First a caveat - the following is general information only and is not to be taken as legal advice or comprehensive, chapter and verse, detail on the rules relating to trailer brakes.

There, with that out of the way, here are some thoughts on trailer breakaway brakes.

The NSW rules require a trailer over 2 tonnes GTM to have brakes that can be applied from the driver's seat of the tow vehicle, and that can apply themselves automatically if the trailer breaks away from the tow vehicle, and STAY APPLIED FOR AT LEAST 15 MINUTES. The RTA guidelines can be downloaded at , and the RTA vehicle inspector bulletin (VIB6) can be downloaded  at  

The RTA NSW requirements also require the towing vehilce to be equippped with an electrical circuit to automatically maintain the trailer (breakaway) battery in a fully charged condition, and to be capable of warning the driver if the condition of the trailer battery is such that it MAY not be capable of meeting the requirements.

Now, applying a set of brakes for 15 minutes on a big caravan or heavy trailer is a tough task, and the batteries that do this are usually around 7 to 9ah capacity which, in perfect condition, might run a headlight globe for about an hour and a half, so you'd have to hope that the brake system doesn't draw more power than, say, 4 or 5 headlamp globes. If that wasn't enough, though, the other problem is the battery condition, which takes more than a voltage reading to check. This comes down to an analogy - if you take the lid off your petrol tank and smell petrol, how far can your car go on the petrol that you smell?
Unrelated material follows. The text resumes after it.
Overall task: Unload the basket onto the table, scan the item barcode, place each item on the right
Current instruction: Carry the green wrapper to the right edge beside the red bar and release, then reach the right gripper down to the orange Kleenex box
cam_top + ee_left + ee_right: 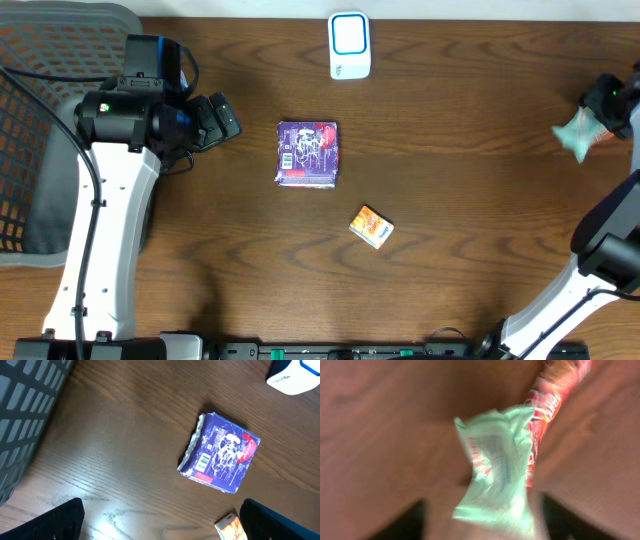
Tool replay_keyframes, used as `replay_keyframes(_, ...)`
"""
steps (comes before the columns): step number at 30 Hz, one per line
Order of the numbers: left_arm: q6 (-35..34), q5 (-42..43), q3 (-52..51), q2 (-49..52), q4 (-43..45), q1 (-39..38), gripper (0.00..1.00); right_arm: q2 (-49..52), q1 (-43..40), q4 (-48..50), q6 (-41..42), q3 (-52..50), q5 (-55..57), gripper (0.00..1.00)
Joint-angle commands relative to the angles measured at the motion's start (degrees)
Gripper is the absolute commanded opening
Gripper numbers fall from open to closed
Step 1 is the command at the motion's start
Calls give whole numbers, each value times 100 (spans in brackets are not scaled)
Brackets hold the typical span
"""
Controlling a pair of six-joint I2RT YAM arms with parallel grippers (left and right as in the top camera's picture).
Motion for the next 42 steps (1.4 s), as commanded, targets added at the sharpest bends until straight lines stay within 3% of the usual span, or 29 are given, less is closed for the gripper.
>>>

I'm guessing that you know that you don't have enough information, you need to know how much petrol is in the tank, and the same is true of lead acid batteries. If you test the voltage on your battery and it reads 12.8 volts, is it any good? Nobody knows, because all the voltage tells you is that there is a battery there and it doesn't have failed/shorted cell, it tells you nothing about the capacity of the battery, or the usable power stored within the battery. The real test is to apply a load to the battery and see what happens then. A good battery will withstand the load that it is expected to handle, and a weak battery will drop voltage quickly, even if it starts at a (fully charged) 12.8 volts.
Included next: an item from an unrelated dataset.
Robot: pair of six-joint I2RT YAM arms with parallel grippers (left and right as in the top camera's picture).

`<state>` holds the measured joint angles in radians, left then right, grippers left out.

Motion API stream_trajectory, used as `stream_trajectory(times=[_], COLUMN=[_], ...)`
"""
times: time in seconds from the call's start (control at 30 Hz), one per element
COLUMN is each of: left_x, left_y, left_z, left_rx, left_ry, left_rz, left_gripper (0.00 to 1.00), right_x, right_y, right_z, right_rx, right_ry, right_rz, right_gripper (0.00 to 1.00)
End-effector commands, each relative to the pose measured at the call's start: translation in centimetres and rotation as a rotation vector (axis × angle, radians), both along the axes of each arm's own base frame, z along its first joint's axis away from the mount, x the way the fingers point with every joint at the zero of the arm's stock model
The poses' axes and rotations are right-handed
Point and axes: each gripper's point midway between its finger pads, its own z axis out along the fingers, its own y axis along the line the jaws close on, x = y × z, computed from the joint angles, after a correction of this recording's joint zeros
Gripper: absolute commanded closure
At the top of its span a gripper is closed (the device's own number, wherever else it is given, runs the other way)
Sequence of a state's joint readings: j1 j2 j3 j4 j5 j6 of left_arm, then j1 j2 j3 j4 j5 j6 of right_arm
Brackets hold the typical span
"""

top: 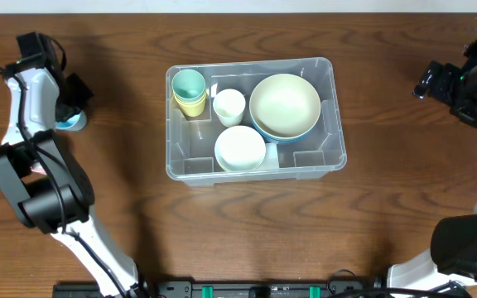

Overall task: Pack container
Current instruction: 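Grip the blue cup rim with the left gripper and carry it to the bin, then lower the blue cup into the cream cup with the left gripper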

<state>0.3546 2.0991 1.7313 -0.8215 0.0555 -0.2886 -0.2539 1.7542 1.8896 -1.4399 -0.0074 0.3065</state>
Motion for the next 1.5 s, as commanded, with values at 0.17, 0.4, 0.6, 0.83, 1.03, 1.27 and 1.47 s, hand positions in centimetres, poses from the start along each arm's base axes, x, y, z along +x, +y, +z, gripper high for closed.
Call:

We hear people complaining about regulations, and how the trailer braking rules are making life difficult, and people also say that if your trailer has broken away, things are probably going to happen a lot more quickly than the next 15 minutes but, regardless of whether that is true or not, it is important to adhere to the rules, and it is a requirement of the trailer registration process that these things be checked. We'd much rather see this being done right, than it being done on the cheap in the hope that any effort is good enough.

Dealing with the issue of an indicator of battery condition first, we aren't keen on LED lights that do nothing except indicate the presence of a battery, and we aren't keen on voltmeters that show the voltage of the breakaway battery. Neither provides the information that you need. What we do like is the Breaksafe 5000/6000 combined with the RM6000 remote monitor. This setup basically has the breakaway system components talking to each other, a simple way of keeping the (integral) battery charged from the tow vehicle, an additional way to keep it charged from the trailer battery system (if there is one) which keeps the battery in a good state of charge when the trailer isn't being towed (otherwise it will be deteriorating all the time it is below peak voltage) and, cleverly, the system automatically disconnects the charging system, briefly, each time you press the brakes, then applies a load to the breakaway battery to check it is capable of withstanding a load, and then gives a green light if all is good, and a red light and 10 second buzzer if the trailer breakaway battery isn't good. 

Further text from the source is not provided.